I love peas too and do not like them from a  can. This is my favorite way to make them for my family, I can eat them right out of the bag or box like popcorn
kades


----------



## licia (Jun 2, 2009)

We all enjoy frozen peas and not canned also. One of my favorite dishes is an alfredo type sauce using sour cream, butter, parmesan cheese, putting all this on fresh cooked pasta then pouring a box of baby peas on and stir. It isn't a diet dish, but I could eat it til I'm stuffed.


----------



## kadesma (Jun 2, 2009)

licia said:


> We all enjoy frozen peas and not canned also. One of my favorite dishes is an alfredo type sauce using sour cream, butter, parmesan cheese, putting all this on fresh cooked pasta then pouring a box of baby peas on and stir. It isn't a diet dish, but I could eat it til I'm stuffed.


licia,
that sounds so good...Will try it very soon. Thanks for the idea.
kades


----------



## Loprraine (Jun 3, 2009)

> How do you feel about peas?


 
I love them, even canned.  Thanks for the recipe.


----------



## kadesma (Jun 3, 2009)

Loprraine said:


> I love them, even canned.  Thanks for the recipe.


You're welcome. Hope you get a chance to try them
kades


----------



## luvs (Jun 3, 2009)

thanks, kades! i, too, love to eat veggies out of the pack, frozen!


----------



## kadesma (Jun 3, 2009)

luvs said:


> thanks, kades! i, too, love to eat veggies out of the pack, frozen!


They are great that way and since no-one else likes them I only have one to fight off
kades


----------



## ChefJune (Jun 3, 2009)

Peas and prosciutto are the embellishments for one of my all-time favorite pasta recipes, Paglia e Fieno (Straw and Hay).

FYI: it's green and white tagliatelle together in the dish and the topping is the peas and tiny chunks of prosciutto in the lightest of light white sauces.  Oh my, I think I need some soon.


----------



## kadesma (Jun 3, 2009)

ChefJune said:


> Peas and prosciutto are the embellishments for one of my all-time favorite pasta recipes, Paglia e Fieno (Straw and Hay).
> 
> FYI: it's green and white tagliatelle together in the dish and the topping is the peas and tiny chunks of prosciutto in the lightest of light white sauces.  Oh my, I think I need some soon.

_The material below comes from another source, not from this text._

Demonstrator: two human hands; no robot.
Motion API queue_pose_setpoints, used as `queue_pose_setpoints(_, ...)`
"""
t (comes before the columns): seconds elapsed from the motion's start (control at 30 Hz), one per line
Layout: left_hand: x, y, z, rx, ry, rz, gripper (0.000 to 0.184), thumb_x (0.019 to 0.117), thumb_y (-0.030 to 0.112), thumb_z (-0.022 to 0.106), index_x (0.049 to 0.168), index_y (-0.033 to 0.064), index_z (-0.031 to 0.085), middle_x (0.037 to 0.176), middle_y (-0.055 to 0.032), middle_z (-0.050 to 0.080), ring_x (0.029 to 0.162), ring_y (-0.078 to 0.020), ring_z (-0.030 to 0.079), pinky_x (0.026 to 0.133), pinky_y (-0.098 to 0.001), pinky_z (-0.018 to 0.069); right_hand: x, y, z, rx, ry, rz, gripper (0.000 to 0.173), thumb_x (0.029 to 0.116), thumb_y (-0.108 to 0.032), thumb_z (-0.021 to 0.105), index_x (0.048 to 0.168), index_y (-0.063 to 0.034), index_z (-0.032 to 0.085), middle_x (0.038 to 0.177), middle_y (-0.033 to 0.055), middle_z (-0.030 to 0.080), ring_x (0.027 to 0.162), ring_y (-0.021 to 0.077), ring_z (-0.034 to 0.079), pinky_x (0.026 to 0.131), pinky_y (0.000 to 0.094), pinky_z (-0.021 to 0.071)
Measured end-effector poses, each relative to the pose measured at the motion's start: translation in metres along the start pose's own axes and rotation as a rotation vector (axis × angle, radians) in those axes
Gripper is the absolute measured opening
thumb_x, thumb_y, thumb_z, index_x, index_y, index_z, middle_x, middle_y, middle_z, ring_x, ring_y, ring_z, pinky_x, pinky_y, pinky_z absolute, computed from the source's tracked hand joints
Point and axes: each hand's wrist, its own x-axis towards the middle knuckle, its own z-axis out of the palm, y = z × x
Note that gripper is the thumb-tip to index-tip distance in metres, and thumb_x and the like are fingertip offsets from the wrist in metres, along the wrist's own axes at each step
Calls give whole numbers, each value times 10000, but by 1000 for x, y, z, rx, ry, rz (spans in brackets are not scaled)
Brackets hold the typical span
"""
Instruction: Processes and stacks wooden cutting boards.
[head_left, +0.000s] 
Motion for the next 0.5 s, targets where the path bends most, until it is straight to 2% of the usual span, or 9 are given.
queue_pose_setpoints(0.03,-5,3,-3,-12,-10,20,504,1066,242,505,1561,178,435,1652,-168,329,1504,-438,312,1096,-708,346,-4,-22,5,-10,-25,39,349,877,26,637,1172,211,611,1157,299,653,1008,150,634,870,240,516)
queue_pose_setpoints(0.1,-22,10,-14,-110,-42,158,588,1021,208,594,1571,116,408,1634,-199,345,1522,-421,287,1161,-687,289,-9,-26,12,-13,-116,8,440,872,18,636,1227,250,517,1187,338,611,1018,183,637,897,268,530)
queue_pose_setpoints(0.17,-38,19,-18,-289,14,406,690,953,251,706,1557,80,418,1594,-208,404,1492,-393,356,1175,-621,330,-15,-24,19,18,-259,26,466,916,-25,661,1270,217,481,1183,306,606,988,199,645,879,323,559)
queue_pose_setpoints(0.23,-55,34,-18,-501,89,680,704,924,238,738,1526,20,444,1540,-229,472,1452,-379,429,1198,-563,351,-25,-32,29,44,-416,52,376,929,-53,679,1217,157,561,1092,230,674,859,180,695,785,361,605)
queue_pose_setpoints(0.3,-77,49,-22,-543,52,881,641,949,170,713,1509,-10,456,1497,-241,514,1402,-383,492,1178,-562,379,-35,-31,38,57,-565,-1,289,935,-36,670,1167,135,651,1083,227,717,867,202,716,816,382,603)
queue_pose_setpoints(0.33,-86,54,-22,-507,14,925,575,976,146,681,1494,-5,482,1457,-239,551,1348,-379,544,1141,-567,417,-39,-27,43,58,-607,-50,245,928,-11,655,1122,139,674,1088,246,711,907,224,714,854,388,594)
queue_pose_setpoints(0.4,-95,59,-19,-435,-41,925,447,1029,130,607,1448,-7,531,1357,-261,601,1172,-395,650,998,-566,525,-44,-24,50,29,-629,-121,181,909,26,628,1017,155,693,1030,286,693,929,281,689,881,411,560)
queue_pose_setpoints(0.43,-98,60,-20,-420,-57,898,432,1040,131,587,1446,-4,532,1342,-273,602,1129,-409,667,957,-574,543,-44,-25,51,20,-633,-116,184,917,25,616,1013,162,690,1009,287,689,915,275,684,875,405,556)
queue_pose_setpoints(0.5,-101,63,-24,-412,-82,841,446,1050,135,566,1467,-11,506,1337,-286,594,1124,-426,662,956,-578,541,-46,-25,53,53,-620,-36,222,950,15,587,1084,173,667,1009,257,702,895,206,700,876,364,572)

emmm, my mouth is watering,,


kades


----------



## TheNoodleIncident (Jun 3, 2009)

sounds really good

add enough butter/ham/bacon/cheese/cream/etc and people will eat just about anything


----------



## letscook (Jun 4, 2009)

i make these with shallots, lil garlic, s&p and bacon
cut bacon up and saute it til limp add shallots & garlic till soften then add peas.


----------



## kadesma (Jun 4, 2009)

letscook said:


> i make these with shallots, lil garlic, s&p and bacon
> cut bacon up and saute it til limp add shallots & garlic till soften then add peas.


How nice except for the bacon in yours our recipes are alike..Great minds
Thanks for sharing.

kadesma


----------